Some issues we ran into:
- it can be difficult to reason about the layout of peer dependencies. Often times libraries that rely on Symbols or referential equality break and you need to mess with packageExtensions or add resolutions or unplug. Debugging mostly consists of throwing stuff at a wall and see what sticks
- file watching at large enough projects breaks w/ file descriptor exhaustion errors, forcing you to find and unplug the offending libraries
- there's a number of known incompatible libraries (flow being one of the most prominent) and the core team approach to these at this point follows paretto (20% effort for 80% results, e.g. special casing for typescript), meaning I don't believe there will ever be a 100% compatibility milestone w/ the ecosystem
- it's much more black-boxy in terms of day-to-day debugging (e.g. it's much harder to manually edit files in node_modules to trace some root cause)
- we ran into inscrutable errors deep in packages that interface w/ C++ and basically were only able to fix by pinning to an earlier version of a library that did not depend on said package.
- migration cost is heavily proportional to codebase complexity. My understanding is that Facebook gave up on it completely for the foreseeable future and ours has similarly been a significant time investment (and we're not even targeting strict mode yet)
The pros:
- install times and project switching times are indeed fast, even in our codebase that contains multiple major versions of various packages
- yarn v2 has many interesting features, such as protocols (though it's debatable if you want to commit to lock-in to benefit from those)

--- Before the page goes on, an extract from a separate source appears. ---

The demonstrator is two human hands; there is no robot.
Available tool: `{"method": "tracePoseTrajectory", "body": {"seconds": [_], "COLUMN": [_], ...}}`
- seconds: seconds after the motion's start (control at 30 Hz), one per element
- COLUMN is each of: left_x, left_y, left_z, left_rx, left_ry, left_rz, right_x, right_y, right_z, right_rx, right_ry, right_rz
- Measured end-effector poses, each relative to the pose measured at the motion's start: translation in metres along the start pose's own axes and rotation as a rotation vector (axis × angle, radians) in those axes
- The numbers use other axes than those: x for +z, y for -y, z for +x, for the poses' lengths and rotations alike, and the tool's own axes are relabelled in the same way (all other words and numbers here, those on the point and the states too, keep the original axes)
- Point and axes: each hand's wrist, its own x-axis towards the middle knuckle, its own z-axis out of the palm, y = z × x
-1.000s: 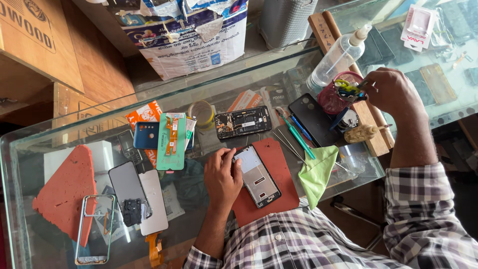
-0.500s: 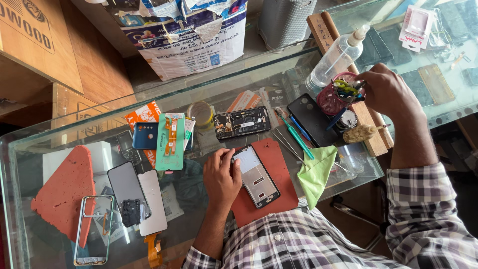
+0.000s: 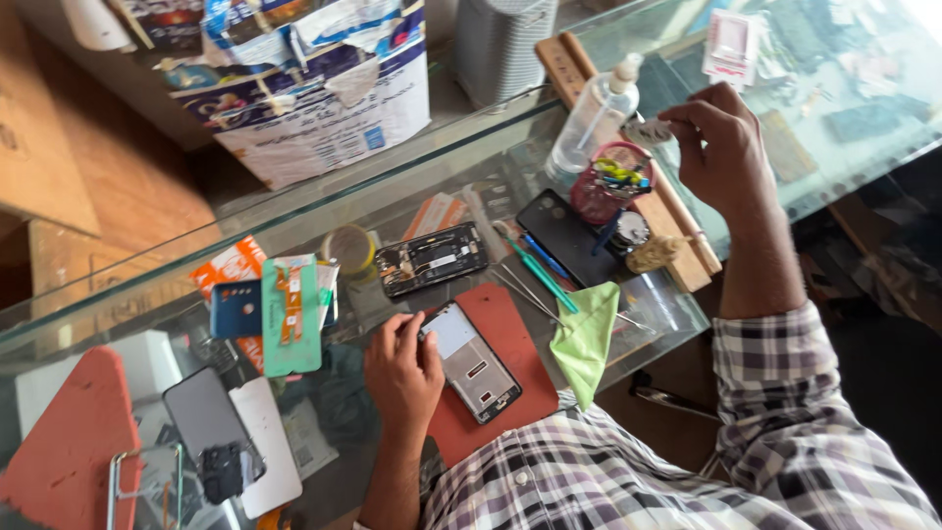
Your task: The person cleans the internal components of a mobile phone with a brush and a cloth, applies adhesive from a tube to the frame, and joins a screen assembly to the device.
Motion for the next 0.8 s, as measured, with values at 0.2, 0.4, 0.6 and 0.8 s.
{"method": "tracePoseTrajectory", "body": {"seconds": [0.2, 0.4, 0.6, 0.8], "left_x": [0.000, -0.012, 0.007, 0.040], "left_y": [-0.004, -0.024, -0.035, -0.013], "left_z": [0.001, 0.004, -0.021, -0.040], "left_rx": [-0.046, -0.169, -0.291, -0.474], "left_ry": [-0.020, 0.250, 0.678, 0.285], "left_rz": [-0.056, -0.593, -1.045, -1.324], "right_x": [-0.014, 0.012, 0.068, 0.074], "right_y": [0.062, 0.139, 0.201, 0.225], "right_z": [-0.012, -0.046, -0.078, -0.093], "right_rx": [-0.023, -0.121, -0.117, 0.148], "right_ry": [-0.150, 0.306, 0.467, 0.421], "right_rz": [0.108, 0.651, 0.952, 0.746]}}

Regarding TypeScript, I think it's important to point out that we have a working PR in the TypeScript repository that we've been maintaining for about a year now. It's not so much special casing as being ahead of trunk. I still hope the TypeScript team will show interest eventually and we'll be able to streamline the development.
I meant special casing in the sense that this a conscious effort specifically targeted at Typescript support, as opposed to some generic design that would cater to a large class of projects.
Mind you, I understand that there are legitimate reasons to approach it this way now (e.g. technical limitations, differences in opinion wrt project governance, cost/benefit on long tail, etc). I'm mostly cautioning the unaware that one shouldn't necessarily expect that every package will work under yarn v2 (though an overwhelmingly large majority does work just fine).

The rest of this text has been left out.